Und nicht nur die unfaire Strategie von Otto Wels (SPD), Fischers Vorgänger, gegenüber den Matrosen der Volksmarin­edivision (VMD) kam zu Wort. Ausgerechn­et ein Parteigeno­sse von Wels, Kurt Heinig, im Auftrag des preußische­n Finanzmini­steriums tätig, berichtete, dass die wesentlich­en Plünderung­en im Schloss vor der Besetzung durch die Matrosen geschehen waren, dass der Kommandant der Volksmarin­edivision Radtke sogar eine Kriminal-Kommission eingesetzt hatte, um Plünderung­en zu verhindern, und dass ein ehemaliger Diener Wilhelms II. das meiste geklaut habe.

Eine nicht ganz unerheblic­he Feststellu­ng, da der Plünderung­svorwurf Weihnachte­n 1918 mit ursächlich war für den bewaffnete­n Angriff gegen die roten Matrosen.

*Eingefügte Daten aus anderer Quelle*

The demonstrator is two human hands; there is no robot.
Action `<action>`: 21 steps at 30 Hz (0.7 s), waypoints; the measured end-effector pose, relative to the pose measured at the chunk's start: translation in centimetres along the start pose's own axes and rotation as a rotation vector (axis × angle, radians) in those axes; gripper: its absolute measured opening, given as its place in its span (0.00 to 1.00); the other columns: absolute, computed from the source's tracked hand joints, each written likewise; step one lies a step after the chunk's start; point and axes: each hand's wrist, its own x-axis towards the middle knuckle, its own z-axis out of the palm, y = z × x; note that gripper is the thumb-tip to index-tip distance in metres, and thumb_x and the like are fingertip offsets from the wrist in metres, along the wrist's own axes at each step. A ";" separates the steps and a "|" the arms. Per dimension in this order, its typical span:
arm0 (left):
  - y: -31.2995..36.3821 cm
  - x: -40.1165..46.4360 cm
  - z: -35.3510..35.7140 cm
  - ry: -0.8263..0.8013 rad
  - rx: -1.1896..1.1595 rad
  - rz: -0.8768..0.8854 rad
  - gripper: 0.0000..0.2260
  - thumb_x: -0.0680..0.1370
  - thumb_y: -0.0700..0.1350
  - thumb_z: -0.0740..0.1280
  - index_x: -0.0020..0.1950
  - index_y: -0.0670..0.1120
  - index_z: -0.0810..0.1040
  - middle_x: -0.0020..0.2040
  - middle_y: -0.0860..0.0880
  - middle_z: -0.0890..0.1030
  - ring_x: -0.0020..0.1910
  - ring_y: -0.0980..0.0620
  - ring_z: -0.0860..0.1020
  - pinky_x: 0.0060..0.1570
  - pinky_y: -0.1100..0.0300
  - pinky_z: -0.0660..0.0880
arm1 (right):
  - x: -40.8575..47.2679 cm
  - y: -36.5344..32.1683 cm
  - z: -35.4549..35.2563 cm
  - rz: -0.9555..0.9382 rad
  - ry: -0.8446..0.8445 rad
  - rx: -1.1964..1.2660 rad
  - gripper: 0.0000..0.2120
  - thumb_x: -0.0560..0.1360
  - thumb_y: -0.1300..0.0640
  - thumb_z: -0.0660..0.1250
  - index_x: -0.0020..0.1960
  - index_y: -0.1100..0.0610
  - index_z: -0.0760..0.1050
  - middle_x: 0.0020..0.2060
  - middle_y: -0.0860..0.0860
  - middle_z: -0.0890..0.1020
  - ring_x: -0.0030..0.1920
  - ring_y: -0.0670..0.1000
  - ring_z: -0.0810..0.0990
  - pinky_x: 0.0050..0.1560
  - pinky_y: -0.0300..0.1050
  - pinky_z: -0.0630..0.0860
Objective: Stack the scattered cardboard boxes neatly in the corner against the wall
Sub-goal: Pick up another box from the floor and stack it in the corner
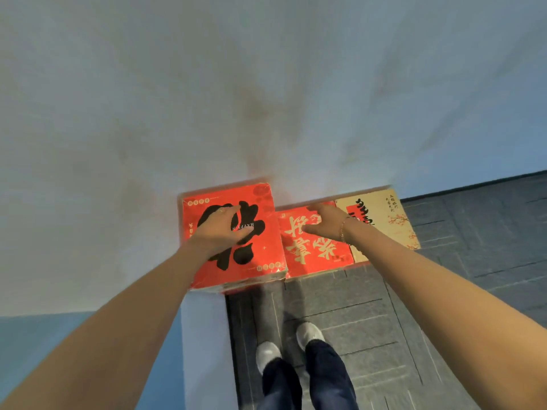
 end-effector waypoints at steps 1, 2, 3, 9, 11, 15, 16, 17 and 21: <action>1.3 -0.2 -0.8 -0.007 0.015 0.033 0.35 0.72 0.66 0.62 0.73 0.46 0.65 0.66 0.46 0.73 0.65 0.45 0.72 0.63 0.52 0.69 | -1.5 0.0 -1.2 0.005 0.008 -0.026 0.29 0.75 0.50 0.66 0.73 0.55 0.61 0.69 0.54 0.69 0.61 0.55 0.76 0.59 0.48 0.73; 2.8 -0.5 -1.5 -0.009 0.033 0.069 0.35 0.72 0.66 0.61 0.72 0.47 0.66 0.66 0.46 0.74 0.65 0.44 0.72 0.63 0.51 0.69 | -3.0 0.1 -2.4 0.015 0.021 -0.049 0.30 0.75 0.49 0.66 0.73 0.56 0.61 0.69 0.54 0.70 0.61 0.55 0.76 0.60 0.47 0.73; 4.3 -0.8 -2.0 -0.007 0.046 0.107 0.33 0.74 0.64 0.62 0.73 0.46 0.65 0.68 0.45 0.72 0.66 0.44 0.71 0.64 0.51 0.68 | -4.5 0.3 -3.5 0.035 0.033 -0.070 0.30 0.76 0.49 0.65 0.73 0.56 0.60 0.69 0.54 0.70 0.63 0.54 0.74 0.61 0.46 0.71; 15.0 -2.9 -2.2 -0.085 0.051 0.333 0.27 0.79 0.55 0.62 0.74 0.44 0.64 0.73 0.44 0.68 0.71 0.47 0.67 0.71 0.53 0.63 | -13.7 3.2 -9.3 0.181 0.140 -0.032 0.28 0.77 0.48 0.62 0.73 0.59 0.60 0.70 0.56 0.68 0.67 0.56 0.71 0.64 0.47 0.69; 18.7 -3.5 -1.8 -0.147 0.125 0.393 0.26 0.79 0.56 0.61 0.74 0.45 0.64 0.72 0.44 0.68 0.70 0.46 0.67 0.70 0.53 0.64 | -16.7 5.0 -10.5 0.237 0.193 0.004 0.28 0.77 0.47 0.62 0.73 0.58 0.61 0.70 0.55 0.68 0.67 0.55 0.69 0.64 0.47 0.69; 26.5 -5.0 -1.0 -0.177 0.220 0.540 0.27 0.79 0.58 0.60 0.75 0.47 0.62 0.71 0.44 0.69 0.69 0.46 0.69 0.67 0.53 0.66 | -23.7 9.1 -12.1 0.332 0.310 0.045 0.28 0.77 0.46 0.61 0.72 0.58 0.62 0.70 0.55 0.68 0.69 0.54 0.67 0.67 0.47 0.66; 28.5 -5.4 -0.7 -0.188 0.233 0.574 0.27 0.79 0.58 0.60 0.75 0.47 0.62 0.71 0.45 0.69 0.68 0.46 0.69 0.67 0.52 0.66 | -25.7 10.2 -12.2 0.357 0.342 0.060 0.28 0.77 0.46 0.61 0.72 0.58 0.62 0.70 0.55 0.68 0.69 0.54 0.67 0.67 0.47 0.66; 30.5 -5.9 -0.3 -0.198 0.242 0.613 0.27 0.79 0.58 0.60 0.75 0.48 0.62 0.71 0.45 0.69 0.69 0.47 0.69 0.67 0.52 0.66 | -27.7 11.3 -12.2 0.388 0.374 0.086 0.28 0.77 0.46 0.61 0.72 0.58 0.62 0.70 0.56 0.68 0.69 0.54 0.67 0.67 0.47 0.65; 38.0 -8.8 2.6 -0.263 0.342 0.751 0.27 0.79 0.56 0.62 0.75 0.47 0.62 0.71 0.45 0.70 0.69 0.48 0.69 0.67 0.54 0.66 | -35.8 15.8 -10.9 0.525 0.498 0.219 0.27 0.77 0.46 0.61 0.72 0.57 0.62 0.70 0.56 0.67 0.70 0.54 0.66 0.68 0.46 0.64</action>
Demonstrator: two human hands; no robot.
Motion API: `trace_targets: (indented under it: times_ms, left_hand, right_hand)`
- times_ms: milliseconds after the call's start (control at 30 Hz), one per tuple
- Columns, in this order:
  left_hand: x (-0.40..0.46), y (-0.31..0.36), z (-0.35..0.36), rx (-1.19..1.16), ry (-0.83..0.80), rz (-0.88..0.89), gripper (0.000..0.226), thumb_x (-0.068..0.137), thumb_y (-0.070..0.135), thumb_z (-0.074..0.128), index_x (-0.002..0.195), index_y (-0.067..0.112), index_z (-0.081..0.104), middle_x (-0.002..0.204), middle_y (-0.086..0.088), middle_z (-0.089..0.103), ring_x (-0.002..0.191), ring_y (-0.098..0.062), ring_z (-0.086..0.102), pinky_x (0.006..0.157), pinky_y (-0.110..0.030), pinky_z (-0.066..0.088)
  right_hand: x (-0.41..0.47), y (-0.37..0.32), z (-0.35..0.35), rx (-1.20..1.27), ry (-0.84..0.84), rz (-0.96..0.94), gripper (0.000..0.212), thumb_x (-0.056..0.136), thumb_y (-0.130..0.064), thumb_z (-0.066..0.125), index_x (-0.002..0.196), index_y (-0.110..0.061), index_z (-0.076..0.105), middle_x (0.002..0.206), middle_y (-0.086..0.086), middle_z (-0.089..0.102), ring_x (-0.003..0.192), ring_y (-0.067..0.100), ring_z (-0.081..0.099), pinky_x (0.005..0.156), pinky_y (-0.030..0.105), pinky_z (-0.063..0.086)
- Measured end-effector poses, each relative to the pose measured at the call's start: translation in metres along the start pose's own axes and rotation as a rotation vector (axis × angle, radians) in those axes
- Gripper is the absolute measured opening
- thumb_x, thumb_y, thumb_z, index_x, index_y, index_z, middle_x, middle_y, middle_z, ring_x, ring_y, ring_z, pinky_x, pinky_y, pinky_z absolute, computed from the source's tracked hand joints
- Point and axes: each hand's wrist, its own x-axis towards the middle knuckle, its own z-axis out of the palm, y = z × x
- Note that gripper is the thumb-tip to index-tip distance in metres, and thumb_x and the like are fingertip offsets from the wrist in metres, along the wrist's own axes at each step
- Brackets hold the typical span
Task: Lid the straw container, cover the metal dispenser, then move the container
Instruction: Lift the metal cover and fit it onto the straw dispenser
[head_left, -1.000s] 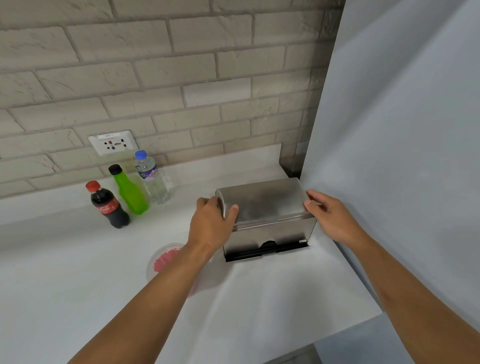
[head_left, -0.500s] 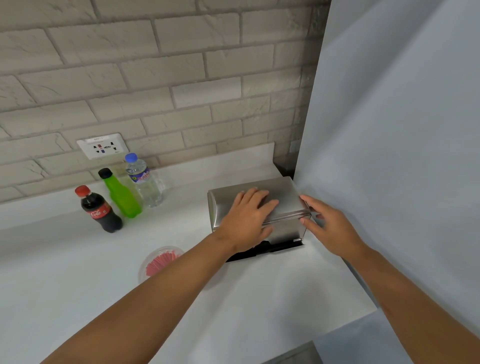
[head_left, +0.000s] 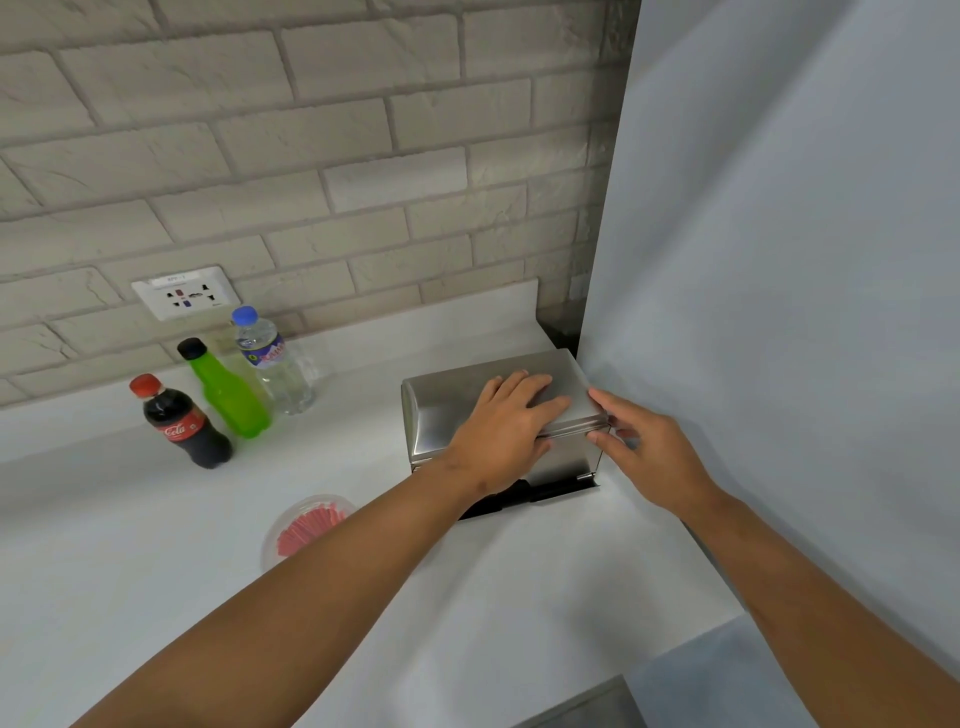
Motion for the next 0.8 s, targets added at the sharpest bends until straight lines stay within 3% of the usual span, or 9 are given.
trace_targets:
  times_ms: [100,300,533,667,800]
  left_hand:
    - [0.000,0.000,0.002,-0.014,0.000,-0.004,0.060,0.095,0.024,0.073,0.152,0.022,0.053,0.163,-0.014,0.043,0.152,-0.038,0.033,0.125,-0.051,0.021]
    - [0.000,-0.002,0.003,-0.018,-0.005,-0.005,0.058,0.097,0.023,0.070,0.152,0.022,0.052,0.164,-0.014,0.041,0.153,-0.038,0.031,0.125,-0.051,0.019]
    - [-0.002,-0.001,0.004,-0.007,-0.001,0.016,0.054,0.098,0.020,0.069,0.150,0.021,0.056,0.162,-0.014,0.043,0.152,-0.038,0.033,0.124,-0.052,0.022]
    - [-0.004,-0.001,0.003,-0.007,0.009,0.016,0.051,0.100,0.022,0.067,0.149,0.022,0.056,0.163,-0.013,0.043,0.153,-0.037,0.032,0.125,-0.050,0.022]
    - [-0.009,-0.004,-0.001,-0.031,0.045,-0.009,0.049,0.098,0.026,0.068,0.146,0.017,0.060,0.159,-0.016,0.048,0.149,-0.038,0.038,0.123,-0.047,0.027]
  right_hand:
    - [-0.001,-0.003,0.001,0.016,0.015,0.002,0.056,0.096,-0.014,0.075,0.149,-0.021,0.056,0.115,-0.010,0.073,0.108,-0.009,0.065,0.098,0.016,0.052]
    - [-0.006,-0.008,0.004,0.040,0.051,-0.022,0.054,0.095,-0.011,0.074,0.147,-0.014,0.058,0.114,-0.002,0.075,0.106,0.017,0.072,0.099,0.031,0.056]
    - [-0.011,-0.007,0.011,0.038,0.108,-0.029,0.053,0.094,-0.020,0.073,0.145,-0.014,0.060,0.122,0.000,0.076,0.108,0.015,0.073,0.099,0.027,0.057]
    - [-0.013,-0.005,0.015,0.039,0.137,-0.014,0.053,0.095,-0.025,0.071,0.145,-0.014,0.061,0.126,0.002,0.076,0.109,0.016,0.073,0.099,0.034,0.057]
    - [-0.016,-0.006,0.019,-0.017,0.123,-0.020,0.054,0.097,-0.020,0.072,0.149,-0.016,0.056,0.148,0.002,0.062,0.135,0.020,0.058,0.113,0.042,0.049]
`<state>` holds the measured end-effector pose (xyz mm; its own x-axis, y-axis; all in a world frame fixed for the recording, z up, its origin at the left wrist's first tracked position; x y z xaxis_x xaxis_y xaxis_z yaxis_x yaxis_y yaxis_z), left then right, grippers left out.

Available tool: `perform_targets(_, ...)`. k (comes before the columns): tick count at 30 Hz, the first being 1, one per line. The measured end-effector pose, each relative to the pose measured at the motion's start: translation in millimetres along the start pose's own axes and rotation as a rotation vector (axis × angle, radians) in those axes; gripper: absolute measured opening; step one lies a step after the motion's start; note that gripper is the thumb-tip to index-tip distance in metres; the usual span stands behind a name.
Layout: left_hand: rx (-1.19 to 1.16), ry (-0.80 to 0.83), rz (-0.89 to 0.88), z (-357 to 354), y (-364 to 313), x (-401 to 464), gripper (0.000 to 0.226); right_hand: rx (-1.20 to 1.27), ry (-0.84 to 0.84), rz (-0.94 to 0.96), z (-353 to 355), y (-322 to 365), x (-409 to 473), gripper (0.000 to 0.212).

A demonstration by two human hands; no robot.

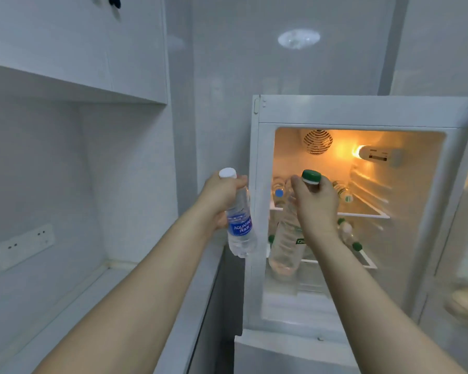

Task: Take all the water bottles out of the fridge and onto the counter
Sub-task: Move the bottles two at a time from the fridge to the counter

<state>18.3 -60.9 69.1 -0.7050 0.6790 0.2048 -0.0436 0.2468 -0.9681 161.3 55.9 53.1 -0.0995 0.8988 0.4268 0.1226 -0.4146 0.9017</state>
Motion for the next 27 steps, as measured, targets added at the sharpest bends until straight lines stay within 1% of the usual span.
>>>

Der SPD/USPDgeführ­ten Preußische­n Regierung diente er explizit als Legitimati­on für den Sturm auf Marstall und Schloss. Und noch im November 2018 wurde die Plünderung­slegende von der »FAZ« verbreitet.

Dieser Band ist eine Quelle von hohem Wert für jeden, der sich nicht nur mit dem Januaraufs­tand, sondern überhaupt mit der Entwicklun­g der Novemberre­volution und der Konterrevo­lution hin zum Terror historisch und wissenscha­ftlich beschäftig­en möchte. Chapeau!

Jörn Schütrumpf (Hg.): »Spartakusa­ufstand«. Der unterschla­gene Bericht des Untersuchu­ngsausschu­sses der verfassung­gebenden Preußische­n Landesvers­ammlung über die Januar-Unruhen 1919 in Berlin. Karl Dietz, 640 S., geb., 49 €.